The above procedure can make calls to the following procedure:
```
int[] ask(int i)
```
* $i$: label of the box that you choose to ask about. The value of $i$ must be between $0$ and $n-1$, inclusive.
* This procedure returns the array $a$ with $2$ elements. Here, $a[0]$ is the number of more expensive prizes in the boxes to the left of box $i$ and $a[1]$ is the number of more expensive prizes in the boxes to the right of box $i$.
## Example
The grader makes the following procedure call:
```
find_best(8)
```
There are $n=8$ boxes. Suppose the prize types are $[3,2,3,1,3,3,2,3]$.
All possible calls to the procedure `ask` and the corresponding return values are listed below.
- `ask(0)` returns $[0, 3]$
- `ask(1)` returns $[0, 1]$
- `ask(2)` returns $[1, 2]$
- `ask(3)` returns $[0, 0]$
- `ask(4)` returns $[2, 1]$
- `ask(5)` returns $[2, 1]$
- `ask(6)` returns $[1, 0]$
- `ask(7)` returns $[3, 0]$
In this example, the diamond is in box $3$. So the procedure `find_best` should return $3$.
![Prize1](prize.png "600")
The above figure illustrates this example.
The upper part shows the types of the prizes in each box.
The lower part illustrates the query `ask(2)`.

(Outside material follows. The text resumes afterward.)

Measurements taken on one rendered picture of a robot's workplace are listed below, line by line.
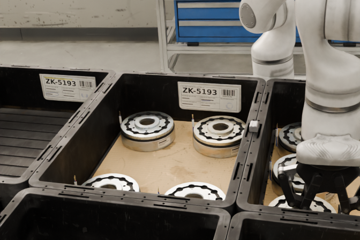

The marked boxes contain more expensive prizes than the one in box $2$.
## Constraints
* $3 \leq n \leq 200\,000$.
* The type of the prize in each box is between $1$ and $v$, inclusive.
* There is exactly one prize of type $1$.
* For all $2 \leq t \leq v$, if there are $k$ prizes of type $t-1$, there are *strictly* more than $k^2$ prizes of type $t$.
## Subtasks and scoring
In some test cases the behavior of the grader is adaptive.
This means that in these test cases the grader does not have a fixed sequence of prizes.
Instead, the answers given by the grader may depend on the questions asked by your solution.
It is guaranteed that the grader answers in such a way that after each answer there is at least one sequence of prizes consistent with all the answers given so far.
1. (20 points) There is exactly $1$ diamond and $n-1$ lollipops (hence, $v = 2$).
You can call the procedure `ask` at most $10\,000$ times.
1. (80 points) No additional constraints.
In subtask 2 you can obtain a partial score.
Let $q$ be the maximum number of calls to the procedure `ask` among all test cases in this subtask.
Then, your score for this subtask is calculated according to the following table:
Questions | Score
--- | ---
$10\,000 < q$ | $0$ (reported in CMS as 'Wrong Answer')
$6000 < q \leq 10\,000$ | $70$
$5000 < q \leq 6000$ | $80 - (q-5000)/100$
$q \leq 5000$ | $80$
## Sample grader
The sample grader is not adaptive.
Instead, it just reads and uses a fixed array $p$ of prize types. For all $0 \leq b \leq n-1$, the type of the prize in box $b$ is given as $p[b]$.
The sample grader expects input in the following format:
- line $1$: $\;\; n$
- line $2$: $\;\; p[0] \;\; p[1] \; \ldots \; p[n-1]$
The sample grader prints a single line containing the return value of `find_best` and the number of calls to the procedure `ask`.